If a line in the data below includes the string "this", please return a copy of it.
═══ Data records
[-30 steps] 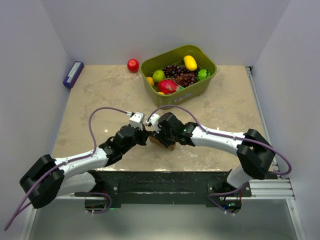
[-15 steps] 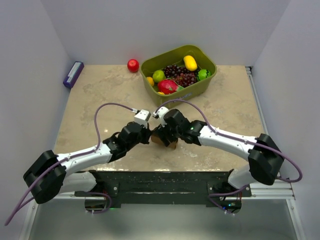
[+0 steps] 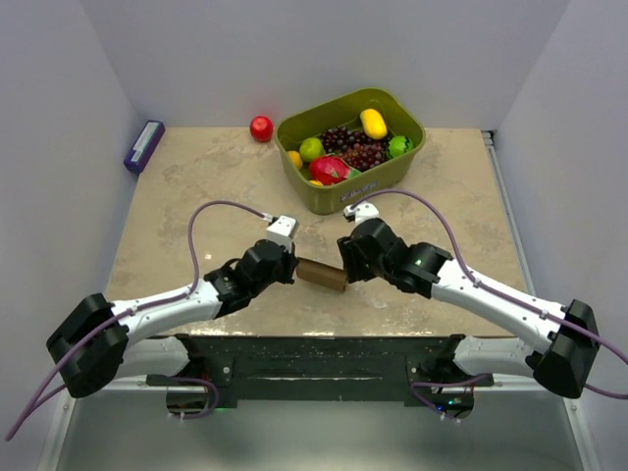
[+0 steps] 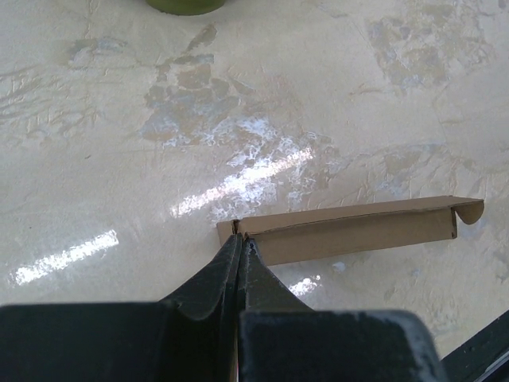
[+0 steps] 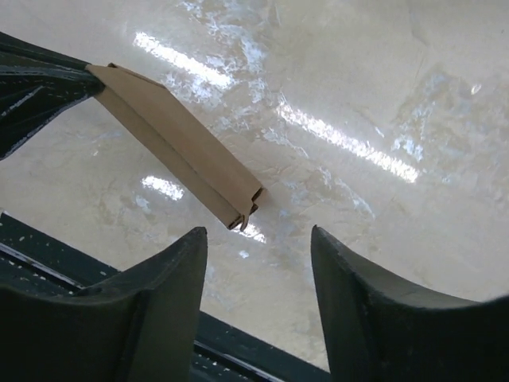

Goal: Fold the paper box

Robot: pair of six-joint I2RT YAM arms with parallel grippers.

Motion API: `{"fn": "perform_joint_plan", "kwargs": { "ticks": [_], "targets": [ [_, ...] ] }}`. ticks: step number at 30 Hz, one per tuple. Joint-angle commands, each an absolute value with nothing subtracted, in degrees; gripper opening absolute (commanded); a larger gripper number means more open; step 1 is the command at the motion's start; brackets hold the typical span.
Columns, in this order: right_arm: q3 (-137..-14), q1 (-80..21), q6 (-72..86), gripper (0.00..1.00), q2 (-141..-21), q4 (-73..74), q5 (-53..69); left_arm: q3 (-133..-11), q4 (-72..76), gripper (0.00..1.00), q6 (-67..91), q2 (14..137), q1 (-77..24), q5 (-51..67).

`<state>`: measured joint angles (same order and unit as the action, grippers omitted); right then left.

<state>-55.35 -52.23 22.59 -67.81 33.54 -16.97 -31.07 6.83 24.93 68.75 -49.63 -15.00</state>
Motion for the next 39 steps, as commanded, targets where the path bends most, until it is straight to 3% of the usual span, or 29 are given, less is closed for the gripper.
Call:
{"fn": "perform_joint_plan", "kwargs": {
  "ticks": [1, 9, 39],
  "targets": [
    [-52.65, -52.29, 32.25, 0.51, -66.89, 36.57, -16.44, -31.99, 0.97, 0.0, 26.01, 70.05, -50.71, -16.61],
    [-49.4, -52.29, 36.39, 0.35, -67.76, 30.42, -12.92, -32.61, 0.7, 0.0, 26.37, 70.84, -51.5, -17.14],
    [-47.73, -52.29, 40.34, 0.12, -70.14, 26.19, -20.39, -33.57, 0.09, 0.0, 26.37, 71.54, -53.26, -18.02]
  ]
}}
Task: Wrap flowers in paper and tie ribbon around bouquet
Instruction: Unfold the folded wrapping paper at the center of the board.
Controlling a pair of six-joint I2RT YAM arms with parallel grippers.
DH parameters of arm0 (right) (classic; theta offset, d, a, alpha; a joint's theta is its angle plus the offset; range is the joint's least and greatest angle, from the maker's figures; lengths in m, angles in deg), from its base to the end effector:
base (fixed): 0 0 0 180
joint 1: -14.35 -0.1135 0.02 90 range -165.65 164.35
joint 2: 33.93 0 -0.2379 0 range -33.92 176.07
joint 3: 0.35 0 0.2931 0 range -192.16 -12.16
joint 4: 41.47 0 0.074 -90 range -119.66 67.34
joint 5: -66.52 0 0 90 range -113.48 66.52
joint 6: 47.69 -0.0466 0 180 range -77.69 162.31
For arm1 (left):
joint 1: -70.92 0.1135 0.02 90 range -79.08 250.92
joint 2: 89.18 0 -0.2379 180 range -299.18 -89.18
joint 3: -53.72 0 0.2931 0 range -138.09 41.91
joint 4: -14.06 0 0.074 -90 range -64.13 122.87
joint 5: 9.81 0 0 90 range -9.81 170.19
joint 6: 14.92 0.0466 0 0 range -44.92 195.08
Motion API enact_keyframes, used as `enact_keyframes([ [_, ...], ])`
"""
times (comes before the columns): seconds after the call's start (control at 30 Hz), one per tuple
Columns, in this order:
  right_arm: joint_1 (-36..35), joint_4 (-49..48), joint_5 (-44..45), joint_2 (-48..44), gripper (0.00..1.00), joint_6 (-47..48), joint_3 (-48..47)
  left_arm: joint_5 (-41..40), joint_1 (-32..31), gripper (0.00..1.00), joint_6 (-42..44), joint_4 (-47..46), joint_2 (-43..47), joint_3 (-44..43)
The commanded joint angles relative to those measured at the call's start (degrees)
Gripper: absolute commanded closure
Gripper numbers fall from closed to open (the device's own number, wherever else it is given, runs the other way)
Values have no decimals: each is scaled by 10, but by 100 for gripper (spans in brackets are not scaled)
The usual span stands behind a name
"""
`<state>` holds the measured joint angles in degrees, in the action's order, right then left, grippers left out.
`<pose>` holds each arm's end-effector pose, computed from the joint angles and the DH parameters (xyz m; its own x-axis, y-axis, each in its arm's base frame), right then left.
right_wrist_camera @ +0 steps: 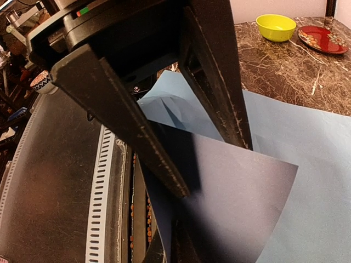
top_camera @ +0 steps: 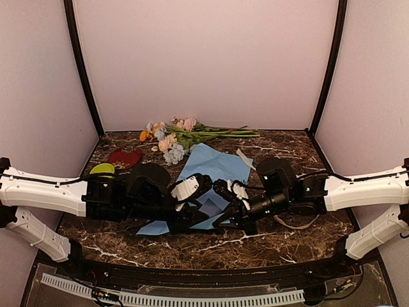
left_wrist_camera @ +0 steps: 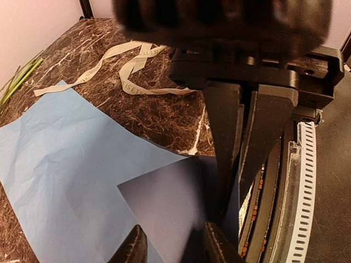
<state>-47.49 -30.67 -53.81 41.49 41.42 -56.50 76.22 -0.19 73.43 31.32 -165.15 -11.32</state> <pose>0.1377 0.3070 0.1898 -0.2515 -0.4414 -0.8614 -0.9634 0.0289 0.2664 0.1184 -0.3361 0.2318 -0.1795 0.4358 -0.8820 0.9193 0.3934 0.0073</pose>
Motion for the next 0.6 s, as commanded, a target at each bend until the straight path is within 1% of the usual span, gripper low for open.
enact_keyframes([
  [0.0,-5,-2,14,-7,100,8,-14,71,4,63,-17,-25,13,1],
  [0.07,-5,2,20,-9,100,10,-14,77,4,63,-17,-18,17,2],
  [0.1,-5,3,21,-9,100,11,-14,80,4,65,-17,-12,16,2],
  [0.13,-5,4,22,-9,100,12,-14,82,4,68,-18,-7,15,1],
  [0.2,-5,6,24,-7,100,13,-16,91,4,79,-20,-1,12,1],
  [0.23,-5,8,24,-6,100,14,-19,97,4,86,-21,0,10,0],
  [0.27,-5,11,25,-7,100,15,-20,102,4,96,-21,2,10,-1],
  [0.3,-5,18,28,-7,100,16,-21,97,4,100,-23,4,10,-2],
  [0.4,-5,35,32,-12,100,18,-24,23,15,100,-43,14,20,-6],
  [0.5,-5,60,28,-17,100,20,-30,-78,50,100,-68,44,35,-13],
  [0.57,-5,85,22,-19,100,19,-39,-139,71,100,-76,44,57,-5],
])
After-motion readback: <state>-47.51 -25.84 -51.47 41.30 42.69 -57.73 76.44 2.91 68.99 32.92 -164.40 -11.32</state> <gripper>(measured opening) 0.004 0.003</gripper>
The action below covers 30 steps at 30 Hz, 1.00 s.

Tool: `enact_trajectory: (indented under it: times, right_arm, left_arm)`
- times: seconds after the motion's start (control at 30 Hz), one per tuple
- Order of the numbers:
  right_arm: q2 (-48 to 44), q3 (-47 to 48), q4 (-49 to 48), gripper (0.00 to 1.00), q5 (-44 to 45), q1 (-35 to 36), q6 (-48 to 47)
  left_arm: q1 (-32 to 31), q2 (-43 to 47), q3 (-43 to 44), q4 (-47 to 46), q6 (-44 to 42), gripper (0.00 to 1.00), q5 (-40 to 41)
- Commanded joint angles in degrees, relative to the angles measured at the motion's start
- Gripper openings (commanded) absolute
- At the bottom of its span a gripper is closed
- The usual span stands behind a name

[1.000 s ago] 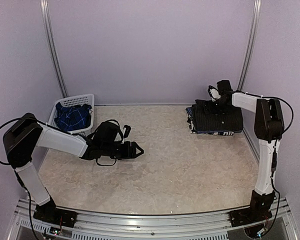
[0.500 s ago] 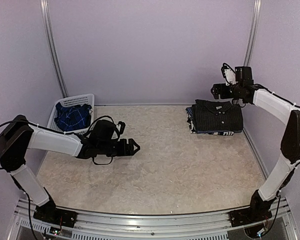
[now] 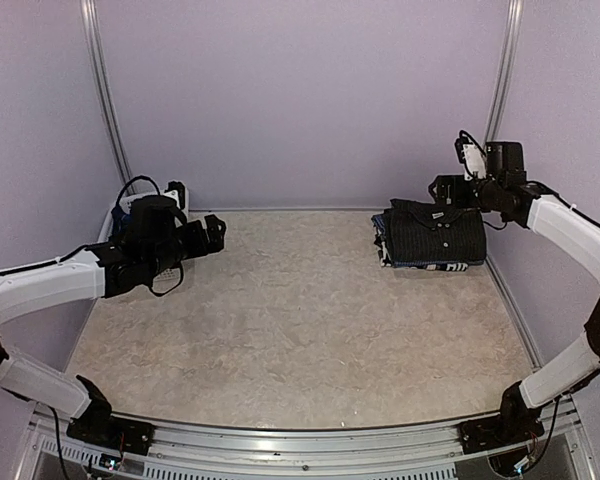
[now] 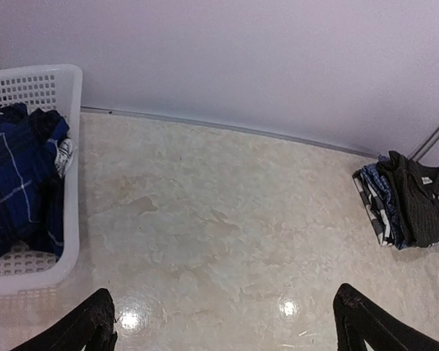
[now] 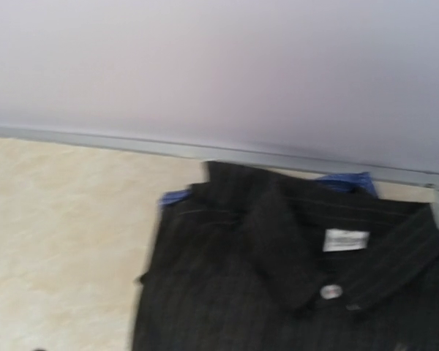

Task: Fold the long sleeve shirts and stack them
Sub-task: Reset both arms

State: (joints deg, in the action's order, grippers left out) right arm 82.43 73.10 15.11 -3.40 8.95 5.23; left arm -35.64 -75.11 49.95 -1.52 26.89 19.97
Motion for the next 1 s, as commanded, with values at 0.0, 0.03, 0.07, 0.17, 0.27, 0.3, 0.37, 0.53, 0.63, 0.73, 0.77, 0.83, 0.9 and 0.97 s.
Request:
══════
### [Answer box]
Columns, in this order: right_arm: q3 (-137..-14), q1 (-80..21), q6 (-72..86), gripper (0.00..1.00), q2 (-141..-21), q4 (-73..74), q5 (-53..69); left_arm: q3 (-133..-11), q4 (-72..76), gripper (0.00..1.00), q6 (-67..91), q2 (14..137), q1 (-77..24), q5 (-51..67).
Columns, in this order:

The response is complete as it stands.